● **Record extracts**:
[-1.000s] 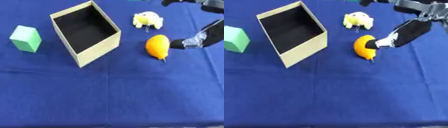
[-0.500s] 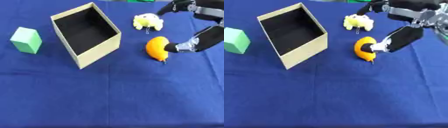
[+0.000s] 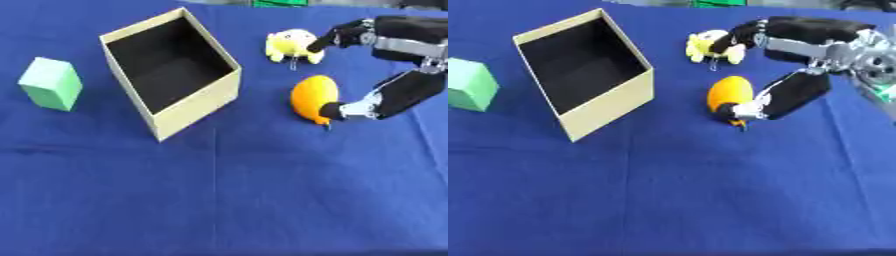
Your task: Pick up objects on the table and place them in the box.
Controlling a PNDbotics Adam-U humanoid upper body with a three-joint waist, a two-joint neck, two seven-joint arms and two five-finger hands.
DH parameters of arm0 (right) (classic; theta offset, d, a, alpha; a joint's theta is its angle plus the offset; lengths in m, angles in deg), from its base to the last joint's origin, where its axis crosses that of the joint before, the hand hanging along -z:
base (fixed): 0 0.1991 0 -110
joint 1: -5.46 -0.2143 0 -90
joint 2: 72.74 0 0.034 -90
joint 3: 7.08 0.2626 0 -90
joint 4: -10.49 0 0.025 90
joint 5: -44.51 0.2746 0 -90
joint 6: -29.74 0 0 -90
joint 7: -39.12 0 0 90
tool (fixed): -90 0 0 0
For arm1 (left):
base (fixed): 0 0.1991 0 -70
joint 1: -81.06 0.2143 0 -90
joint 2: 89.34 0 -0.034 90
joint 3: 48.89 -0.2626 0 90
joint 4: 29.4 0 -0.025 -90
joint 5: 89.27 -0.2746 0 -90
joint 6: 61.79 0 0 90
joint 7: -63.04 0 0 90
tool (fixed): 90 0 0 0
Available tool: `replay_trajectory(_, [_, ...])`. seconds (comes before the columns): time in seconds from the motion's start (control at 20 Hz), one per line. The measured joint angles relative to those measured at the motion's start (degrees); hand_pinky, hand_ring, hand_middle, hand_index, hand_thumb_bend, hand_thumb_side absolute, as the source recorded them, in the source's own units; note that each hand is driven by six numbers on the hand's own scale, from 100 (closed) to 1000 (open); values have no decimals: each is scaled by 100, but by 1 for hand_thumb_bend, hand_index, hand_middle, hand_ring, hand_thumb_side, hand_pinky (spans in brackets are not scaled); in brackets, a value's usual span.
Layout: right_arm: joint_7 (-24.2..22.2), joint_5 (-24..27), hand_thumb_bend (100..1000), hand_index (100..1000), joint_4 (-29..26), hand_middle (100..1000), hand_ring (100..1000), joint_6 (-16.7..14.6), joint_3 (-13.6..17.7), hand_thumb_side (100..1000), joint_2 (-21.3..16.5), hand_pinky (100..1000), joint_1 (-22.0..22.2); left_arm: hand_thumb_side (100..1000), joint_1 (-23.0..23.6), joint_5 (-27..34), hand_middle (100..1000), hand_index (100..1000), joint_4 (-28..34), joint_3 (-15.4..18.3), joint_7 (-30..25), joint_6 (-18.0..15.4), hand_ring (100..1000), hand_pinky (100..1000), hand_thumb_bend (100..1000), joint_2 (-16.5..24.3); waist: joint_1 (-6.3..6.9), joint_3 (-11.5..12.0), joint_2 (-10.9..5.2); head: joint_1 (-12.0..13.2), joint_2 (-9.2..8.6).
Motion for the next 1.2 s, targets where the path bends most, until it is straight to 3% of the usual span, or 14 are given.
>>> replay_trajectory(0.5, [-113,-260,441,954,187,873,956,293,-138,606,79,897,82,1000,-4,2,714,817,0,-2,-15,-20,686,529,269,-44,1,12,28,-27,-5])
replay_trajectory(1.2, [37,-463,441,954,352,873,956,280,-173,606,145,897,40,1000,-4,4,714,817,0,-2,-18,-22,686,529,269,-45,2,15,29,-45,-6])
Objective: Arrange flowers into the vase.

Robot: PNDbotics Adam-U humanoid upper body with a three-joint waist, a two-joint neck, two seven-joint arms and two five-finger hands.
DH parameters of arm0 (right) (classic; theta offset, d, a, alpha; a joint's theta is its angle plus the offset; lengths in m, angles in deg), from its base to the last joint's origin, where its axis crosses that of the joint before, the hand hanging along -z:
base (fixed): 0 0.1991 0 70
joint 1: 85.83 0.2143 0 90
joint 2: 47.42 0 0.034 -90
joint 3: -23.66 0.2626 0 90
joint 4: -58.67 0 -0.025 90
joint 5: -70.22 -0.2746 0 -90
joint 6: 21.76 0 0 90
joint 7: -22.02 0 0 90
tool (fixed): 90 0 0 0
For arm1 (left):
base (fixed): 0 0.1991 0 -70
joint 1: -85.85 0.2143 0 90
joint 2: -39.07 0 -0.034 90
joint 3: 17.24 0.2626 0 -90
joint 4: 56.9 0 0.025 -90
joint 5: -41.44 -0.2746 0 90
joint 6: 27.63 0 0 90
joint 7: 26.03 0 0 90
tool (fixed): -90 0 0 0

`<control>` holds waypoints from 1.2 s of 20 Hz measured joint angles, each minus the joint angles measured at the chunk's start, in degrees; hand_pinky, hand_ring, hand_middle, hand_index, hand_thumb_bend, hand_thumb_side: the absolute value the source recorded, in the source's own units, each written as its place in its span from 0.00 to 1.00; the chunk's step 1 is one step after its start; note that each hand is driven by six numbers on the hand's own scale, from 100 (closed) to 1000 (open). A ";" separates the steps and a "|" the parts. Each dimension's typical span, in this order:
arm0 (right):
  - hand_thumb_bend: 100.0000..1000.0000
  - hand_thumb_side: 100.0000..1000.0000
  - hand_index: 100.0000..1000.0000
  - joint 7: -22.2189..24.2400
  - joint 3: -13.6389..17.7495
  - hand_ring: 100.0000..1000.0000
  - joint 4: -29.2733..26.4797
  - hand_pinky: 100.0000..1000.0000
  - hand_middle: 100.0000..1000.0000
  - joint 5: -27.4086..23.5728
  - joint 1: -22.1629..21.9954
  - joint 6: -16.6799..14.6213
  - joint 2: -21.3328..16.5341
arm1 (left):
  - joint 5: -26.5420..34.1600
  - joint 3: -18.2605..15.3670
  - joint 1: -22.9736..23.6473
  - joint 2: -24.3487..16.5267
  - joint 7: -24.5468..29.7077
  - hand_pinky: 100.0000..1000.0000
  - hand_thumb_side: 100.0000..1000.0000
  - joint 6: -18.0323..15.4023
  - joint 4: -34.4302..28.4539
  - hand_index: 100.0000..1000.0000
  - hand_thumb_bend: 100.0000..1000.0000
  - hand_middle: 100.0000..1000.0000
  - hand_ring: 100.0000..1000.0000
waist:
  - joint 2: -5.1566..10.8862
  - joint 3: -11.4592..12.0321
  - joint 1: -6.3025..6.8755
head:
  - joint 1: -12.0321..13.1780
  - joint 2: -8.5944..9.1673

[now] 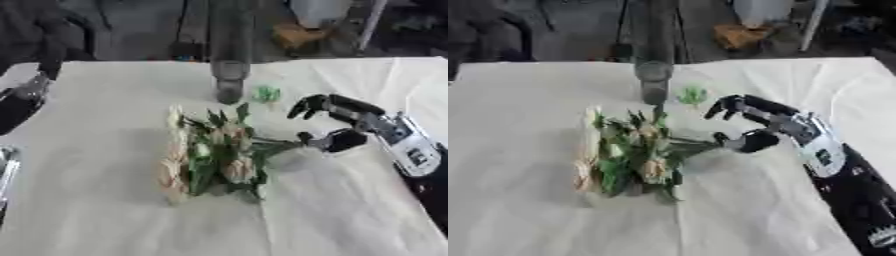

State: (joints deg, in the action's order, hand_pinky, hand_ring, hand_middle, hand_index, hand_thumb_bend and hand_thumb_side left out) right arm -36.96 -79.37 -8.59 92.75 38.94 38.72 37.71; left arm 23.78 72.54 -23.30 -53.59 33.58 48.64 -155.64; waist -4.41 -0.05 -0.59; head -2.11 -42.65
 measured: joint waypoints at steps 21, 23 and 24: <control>0.19 0.18 0.82 -3.61 -0.63 0.85 4.87 0.72 0.75 9.72 1.10 -3.51 2.94 | 0.21 0.33 0.00 0.50 0.09 0.54 0.25 0.04 0.00 0.32 0.72 0.41 0.38 | 0.01 0.44 0.19 | -0.56 0.00; 0.19 0.18 0.82 -4.09 -0.73 0.85 5.39 0.72 0.75 10.98 1.25 -3.92 3.29 | 0.23 0.33 0.00 0.50 0.09 0.54 0.25 0.04 0.00 0.32 0.72 0.41 0.38 | 0.01 0.50 0.22 | -0.57 0.00; 0.20 0.19 0.82 -4.33 -0.73 0.85 5.59 0.72 0.75 11.44 1.41 -4.09 3.48 | 0.23 0.33 0.00 0.51 0.10 0.54 0.25 0.04 0.00 0.32 0.72 0.41 0.38 | 0.01 0.53 0.23 | -0.58 0.00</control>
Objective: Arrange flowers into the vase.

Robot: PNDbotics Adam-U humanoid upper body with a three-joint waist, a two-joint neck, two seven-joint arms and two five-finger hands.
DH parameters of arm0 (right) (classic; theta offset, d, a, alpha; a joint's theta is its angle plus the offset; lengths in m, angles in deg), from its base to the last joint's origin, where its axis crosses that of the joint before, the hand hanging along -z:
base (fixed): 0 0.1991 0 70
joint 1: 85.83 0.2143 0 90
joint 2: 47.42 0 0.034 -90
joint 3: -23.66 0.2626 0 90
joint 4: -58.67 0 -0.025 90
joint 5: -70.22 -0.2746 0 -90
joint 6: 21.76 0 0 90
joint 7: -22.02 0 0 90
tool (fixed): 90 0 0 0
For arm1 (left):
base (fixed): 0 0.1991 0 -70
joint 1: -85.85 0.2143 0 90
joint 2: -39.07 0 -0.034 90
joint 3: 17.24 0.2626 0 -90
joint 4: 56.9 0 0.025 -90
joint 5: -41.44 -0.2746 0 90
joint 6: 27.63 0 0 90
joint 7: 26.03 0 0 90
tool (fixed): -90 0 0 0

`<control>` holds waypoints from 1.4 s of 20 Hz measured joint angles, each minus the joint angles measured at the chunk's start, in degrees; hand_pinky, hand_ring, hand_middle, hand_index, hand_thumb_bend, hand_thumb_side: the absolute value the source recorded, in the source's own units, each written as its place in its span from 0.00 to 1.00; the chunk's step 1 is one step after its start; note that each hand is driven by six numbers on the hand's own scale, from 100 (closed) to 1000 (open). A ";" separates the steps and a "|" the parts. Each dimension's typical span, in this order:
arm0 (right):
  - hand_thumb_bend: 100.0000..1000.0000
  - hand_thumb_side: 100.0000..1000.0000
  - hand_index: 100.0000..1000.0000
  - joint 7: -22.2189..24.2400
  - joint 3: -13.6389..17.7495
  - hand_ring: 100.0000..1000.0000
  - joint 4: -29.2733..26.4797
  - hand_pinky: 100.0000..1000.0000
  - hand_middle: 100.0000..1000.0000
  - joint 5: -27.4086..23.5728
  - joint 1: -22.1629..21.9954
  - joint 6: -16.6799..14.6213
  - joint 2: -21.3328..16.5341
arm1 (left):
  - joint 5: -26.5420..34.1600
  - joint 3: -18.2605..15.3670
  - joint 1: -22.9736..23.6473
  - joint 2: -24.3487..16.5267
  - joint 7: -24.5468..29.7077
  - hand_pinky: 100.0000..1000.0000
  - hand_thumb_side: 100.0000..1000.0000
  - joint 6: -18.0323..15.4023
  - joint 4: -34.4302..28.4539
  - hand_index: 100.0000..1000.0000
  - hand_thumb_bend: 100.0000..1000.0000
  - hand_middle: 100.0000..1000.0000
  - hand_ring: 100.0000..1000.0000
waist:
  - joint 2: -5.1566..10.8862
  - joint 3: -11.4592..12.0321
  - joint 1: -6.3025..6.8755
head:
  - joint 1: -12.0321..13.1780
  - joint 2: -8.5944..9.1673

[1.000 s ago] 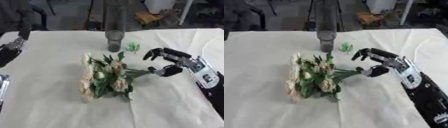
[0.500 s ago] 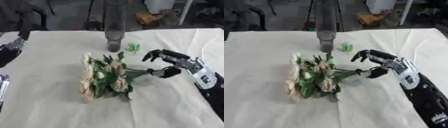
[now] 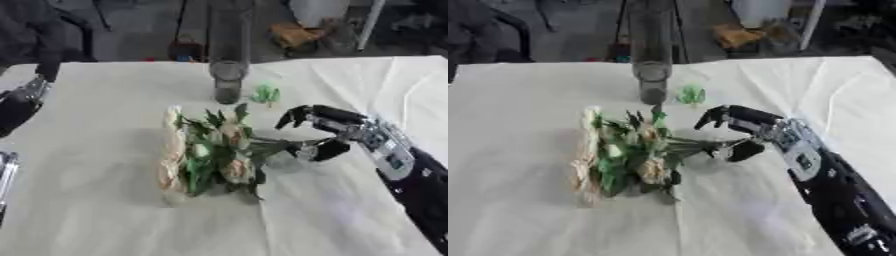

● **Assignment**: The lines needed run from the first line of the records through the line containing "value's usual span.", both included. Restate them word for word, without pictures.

● **Written response**:
[-1.000s] 
[-0.500s] 
[+0.000s] 
Your task: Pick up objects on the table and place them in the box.
Controlling a PNDbotics Adam-U humanoid upper body with a three-joint waist, a two-joint neck, two seven-joint arms and two five-finger hands.
DH parameters of arm0 (right) (classic; theta offset, d, a, alpha; a joint's theta is its angle plus the offset; lengths in m, angles in deg), from its base to the last joint's origin, where its axis crosses that of the joint before, the hand hanging along -z:
base (fixed): 0 0.1991 0 -110
joint 1: -5.46 -0.2143 0 -90
joint 2: 72.74 0 0.034 -90
joint 3: 7.08 0.2626 0 -90
joint 4: -10.49 0 0.025 90
joint 5: -44.51 0.2746 0 -90
joint 6: -29.74 0 0 -90
joint 7: -39.12 0 0 90
tool (fixed): -90 0 0 0
For arm1 (left):
base (fixed): 0 0.1991 0 -70
joint 1: -81.06 0.2143 0 -90
joint 2: 89.34 0 -0.034 90
joint 3: 48.89 -0.2626 0 90
joint 4: 29.4 0 -0.025 -90
joint 5: 89.27 -0.2746 0 -90
joint 6: 61.79 0 0 90
joint 7: -63.04 0 0 90
tool (fixed): 90 0 0 0
Available tool: `replay_trajectory(_, [_, ...])`. seconds (comes before the columns): time in seconds from the motion's start (control at 20 Hz), one per line. The measured joint angles relative to those measured at the motion's start (degrees); hand_pinky, hand_ring, hand_middle, hand_index, hand_thumb_bend, hand_thumb_side absolute, as the source recorded them, in the source's own units; note that each hand is driven by six numbers on the hand's own scale, from 100 (closed) to 1000 (open); values have no decimals: each is scaled by 100, but by 1 for hand_thumb_bend, hand_index, hand_middle, hand_ring, hand_thumb_side, hand_pinky (spans in brackets are not scaled); in brackets, a value's usual span.

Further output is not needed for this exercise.